#### Brief:
Please repeat the data in full, character for character.

#### Raw data:
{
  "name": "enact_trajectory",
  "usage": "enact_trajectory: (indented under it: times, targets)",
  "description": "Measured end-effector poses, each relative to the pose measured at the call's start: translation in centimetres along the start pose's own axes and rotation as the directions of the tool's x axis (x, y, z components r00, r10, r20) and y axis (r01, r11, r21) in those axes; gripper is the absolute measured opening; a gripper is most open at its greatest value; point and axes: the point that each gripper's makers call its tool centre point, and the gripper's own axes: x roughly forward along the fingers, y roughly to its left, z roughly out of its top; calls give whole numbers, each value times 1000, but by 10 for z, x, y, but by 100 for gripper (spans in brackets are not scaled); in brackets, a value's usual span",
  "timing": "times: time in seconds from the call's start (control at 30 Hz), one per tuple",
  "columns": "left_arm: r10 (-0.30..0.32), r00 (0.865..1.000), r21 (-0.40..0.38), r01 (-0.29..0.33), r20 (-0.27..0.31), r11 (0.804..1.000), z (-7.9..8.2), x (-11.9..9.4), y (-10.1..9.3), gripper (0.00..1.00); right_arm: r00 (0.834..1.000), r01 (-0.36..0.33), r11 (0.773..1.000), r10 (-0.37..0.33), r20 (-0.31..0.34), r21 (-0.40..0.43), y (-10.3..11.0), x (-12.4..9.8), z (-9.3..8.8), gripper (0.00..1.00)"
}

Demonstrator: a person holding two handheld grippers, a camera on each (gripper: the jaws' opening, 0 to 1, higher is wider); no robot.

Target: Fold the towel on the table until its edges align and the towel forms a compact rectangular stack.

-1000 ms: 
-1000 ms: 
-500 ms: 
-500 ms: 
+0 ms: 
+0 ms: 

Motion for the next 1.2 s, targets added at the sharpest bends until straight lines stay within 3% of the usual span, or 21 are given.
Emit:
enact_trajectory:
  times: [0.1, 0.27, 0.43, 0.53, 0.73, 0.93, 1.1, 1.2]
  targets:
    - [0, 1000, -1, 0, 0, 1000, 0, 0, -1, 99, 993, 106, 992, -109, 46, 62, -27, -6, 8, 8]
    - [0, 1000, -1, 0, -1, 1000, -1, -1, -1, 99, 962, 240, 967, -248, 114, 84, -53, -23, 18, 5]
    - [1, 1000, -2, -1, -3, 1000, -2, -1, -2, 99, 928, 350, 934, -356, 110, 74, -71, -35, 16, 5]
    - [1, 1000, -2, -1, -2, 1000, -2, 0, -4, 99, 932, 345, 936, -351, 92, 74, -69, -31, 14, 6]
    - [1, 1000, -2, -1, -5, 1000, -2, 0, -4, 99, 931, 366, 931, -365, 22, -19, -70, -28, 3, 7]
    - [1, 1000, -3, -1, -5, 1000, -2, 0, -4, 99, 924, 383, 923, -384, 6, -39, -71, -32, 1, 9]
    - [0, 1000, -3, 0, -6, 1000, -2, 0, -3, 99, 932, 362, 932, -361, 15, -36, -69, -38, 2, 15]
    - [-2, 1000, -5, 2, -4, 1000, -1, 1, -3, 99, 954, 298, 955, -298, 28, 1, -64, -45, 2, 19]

#### Answer to this exercise:
{
  "name": "enact_trajectory",
  "usage": "enact_trajectory: (indented under it: times, targets)",
  "description": "Measured end-effector poses, each relative to the pose measured at the call's start: translation in centimetres along the start pose's own axes and rotation as the directions of the tool's x axis (x, y, z components r00, r10, r20) and y axis (r01, r11, r21) in those axes; gripper is the absolute measured opening; a gripper is most open at its greatest value; point and axes: the point that each gripper's makers call its tool centre point, and the gripper's own axes: x roughly forward along the fingers, y roughly to its left, z roughly out of its top; calls give whole numbers, each value times 1000, but by 10 for z, x, y, but by 100 for gripper (spans in brackets are not scaled); in brackets, a value's usual span",
  "timing": "times: time in seconds from the call's start (control at 30 Hz), one per tuple",
  "columns": "left_arm: r10 (-0.30..0.32), r00 (0.865..1.000), r21 (-0.40..0.38), r01 (-0.29..0.33), r20 (-0.27..0.31), r11 (0.804..1.000), z (-7.9..8.2), x (-11.9..9.4), y (-10.1..9.3), gripper (0.00..1.00); right_arm: r00 (0.834..1.000), r01 (-0.36..0.33), r11 (0.773..1.000), r10 (-0.37..0.33), r20 (-0.31..0.34), r21 (-0.40..0.43), y (-10.3..11.0), x (-12.4..9.8), z (-9.3..8.8), gripper (0.00..1.00)"
}

Demonstrator: a person holding two handheld grippers, a camera on each (gripper: the jaws' opening, 0 to 1, higher is wider); no robot.

Target: Fold the towel on the table until its edges align and the towel forms a compact rectangular stack.

-1000 ms: 
-1000 ms: 
-500 ms: 
-500 ms: 
+0 ms: 
+0 ms: 

Motion for the next 1.2 s, targets added at the sharpest bends until straight lines stay within 3% of the usual span, or 21 are given.
Emit:
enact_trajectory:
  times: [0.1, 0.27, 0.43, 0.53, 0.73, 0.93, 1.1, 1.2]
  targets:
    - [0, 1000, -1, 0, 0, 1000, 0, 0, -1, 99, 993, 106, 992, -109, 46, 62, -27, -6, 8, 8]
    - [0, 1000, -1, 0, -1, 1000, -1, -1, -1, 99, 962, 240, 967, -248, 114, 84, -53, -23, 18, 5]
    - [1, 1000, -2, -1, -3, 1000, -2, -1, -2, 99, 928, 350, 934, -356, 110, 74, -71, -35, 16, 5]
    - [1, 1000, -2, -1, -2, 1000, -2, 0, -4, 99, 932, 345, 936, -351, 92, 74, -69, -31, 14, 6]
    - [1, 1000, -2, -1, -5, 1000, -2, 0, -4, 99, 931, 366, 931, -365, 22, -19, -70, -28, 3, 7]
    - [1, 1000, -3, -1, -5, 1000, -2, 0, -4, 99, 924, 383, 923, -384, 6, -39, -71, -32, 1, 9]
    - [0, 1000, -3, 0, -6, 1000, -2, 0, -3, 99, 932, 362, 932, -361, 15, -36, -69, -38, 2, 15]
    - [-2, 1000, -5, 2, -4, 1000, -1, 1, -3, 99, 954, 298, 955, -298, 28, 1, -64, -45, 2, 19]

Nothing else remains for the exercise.